# Task description
Look through the material below. Return exactly the lines from the one with "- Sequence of" through the one with "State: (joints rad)", both included.

# Data segment
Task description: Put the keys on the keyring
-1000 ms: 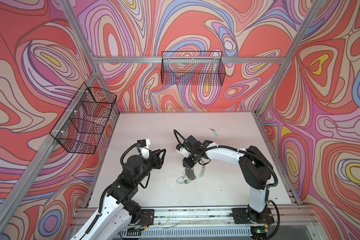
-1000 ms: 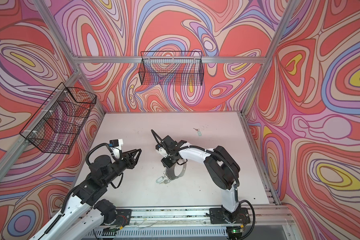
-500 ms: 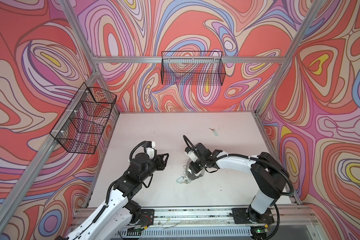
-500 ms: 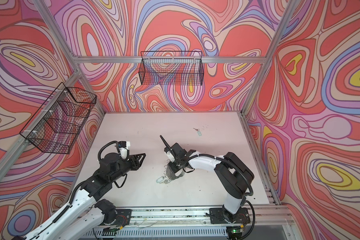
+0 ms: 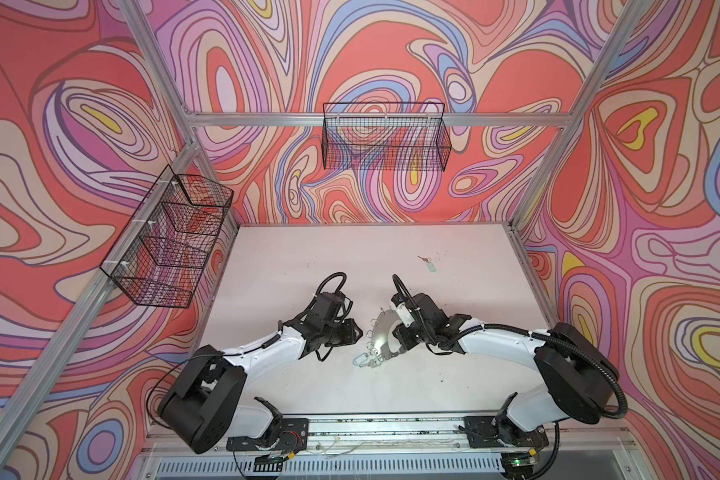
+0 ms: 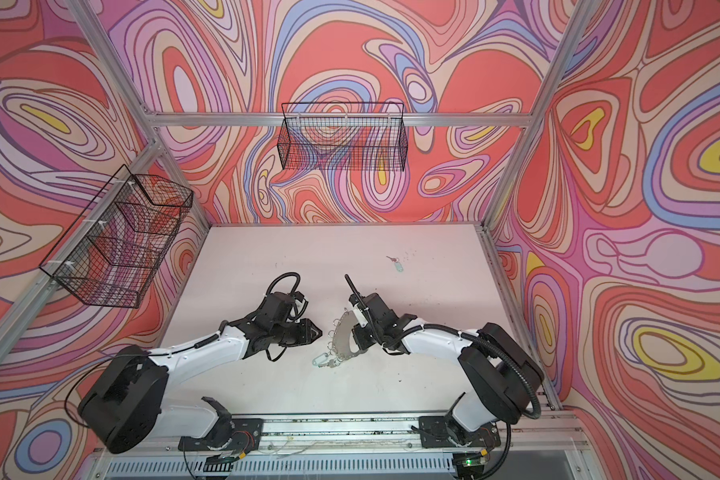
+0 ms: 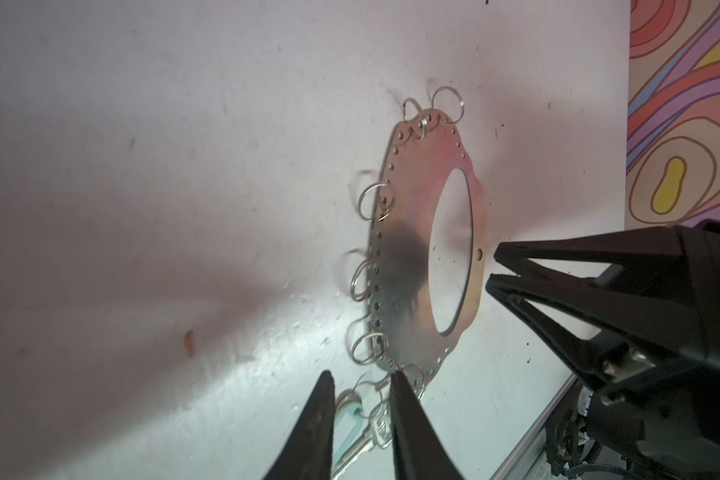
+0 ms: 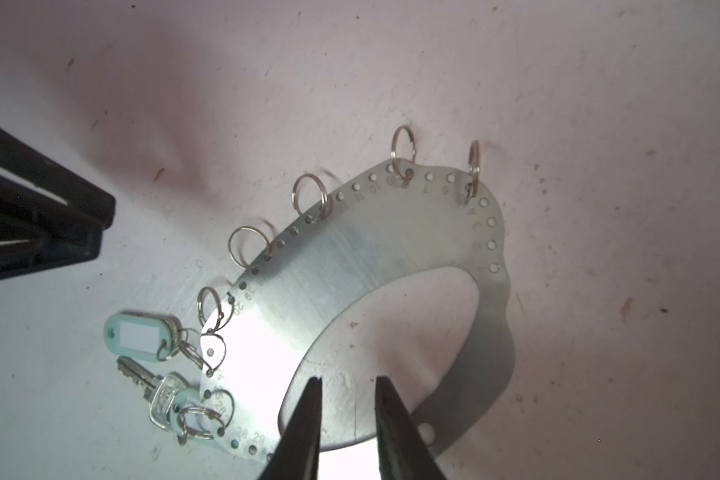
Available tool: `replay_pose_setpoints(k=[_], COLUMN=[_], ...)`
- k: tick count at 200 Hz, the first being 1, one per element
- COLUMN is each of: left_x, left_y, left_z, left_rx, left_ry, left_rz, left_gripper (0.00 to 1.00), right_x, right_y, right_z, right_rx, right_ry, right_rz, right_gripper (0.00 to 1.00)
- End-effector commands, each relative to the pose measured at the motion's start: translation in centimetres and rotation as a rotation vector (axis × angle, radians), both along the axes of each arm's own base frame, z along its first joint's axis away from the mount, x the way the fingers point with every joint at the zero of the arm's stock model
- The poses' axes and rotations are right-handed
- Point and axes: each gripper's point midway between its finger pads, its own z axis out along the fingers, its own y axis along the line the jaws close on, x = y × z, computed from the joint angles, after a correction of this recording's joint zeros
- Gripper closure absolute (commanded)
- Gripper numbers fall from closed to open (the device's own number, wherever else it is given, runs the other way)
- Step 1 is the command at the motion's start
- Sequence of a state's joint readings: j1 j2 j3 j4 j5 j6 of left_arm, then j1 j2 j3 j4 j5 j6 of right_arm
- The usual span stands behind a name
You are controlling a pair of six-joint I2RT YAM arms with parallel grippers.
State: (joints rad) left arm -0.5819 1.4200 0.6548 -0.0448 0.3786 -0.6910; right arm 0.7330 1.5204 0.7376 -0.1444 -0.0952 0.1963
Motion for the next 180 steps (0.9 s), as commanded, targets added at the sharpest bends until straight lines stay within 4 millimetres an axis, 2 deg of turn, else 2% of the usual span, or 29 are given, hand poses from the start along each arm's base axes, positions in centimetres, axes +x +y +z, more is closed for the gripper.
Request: replay_pose_setpoints(k=[1, 26, 71, 119, 156, 180], left_x=[0.4, 0.7, 1.1, 1.3, 1.6, 1.8], left_y=[-1.8, -2.5, -1.5, -2.8, -3.2, -3.4], left_z=[-0.2, -1.4, -3.0, -4.0, -4.2, -3.8], left_rx=[-0.017, 0.011, 0.1, 0.057, 0.042, 0.03], left_ry=[0.008, 0.035, 0.049, 0.074, 0.074, 0.062], left_rz=[-0.063, -0.082, -0.063, -0.088, -0.087, -0.086], left_gripper=[0.75, 0.75, 0.73, 0.75, 0.81, 0.92], right_x=[0.4, 0.2, 0.1, 0.0, -0.1, -0.2], right_y=[-0.2, -0.3, 0.0, 0.1, 0.0, 0.0], right_z=[0.7, 0.4, 0.5, 0.3, 0.3, 0.2], right_rx=[0.026, 0.033, 0.047, 0.047, 0.044, 0.044], right_ry=[-0.039, -0.037, -0.034, -0.024, -0.023, -0.018], right_rz=[-0.022, -0.023, -0.013, -0.005, -0.004, -0.002], right_gripper=[0.75, 0.76, 0.76, 0.75, 0.75, 0.75])
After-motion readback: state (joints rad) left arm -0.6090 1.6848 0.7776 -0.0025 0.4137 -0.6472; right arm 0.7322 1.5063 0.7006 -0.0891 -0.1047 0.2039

# Written answer
- Sequence of a state's joint readings: j1 j2 j3 j4 j5 j6 of left_arm, then j1 j2 j3 j4 j5 j6 of right_arm
- The usual span stands behind a name
You are controlling a pair of six-joint I2RT YAM arms with parallel grippers.
State: (joints rad) left arm -0.5819 1.4200 0.6548 -0.0448 0.3786 -0.6910; right arm 0.7330 1.5204 0.7376 -0.1444 -0.0952 0.1963

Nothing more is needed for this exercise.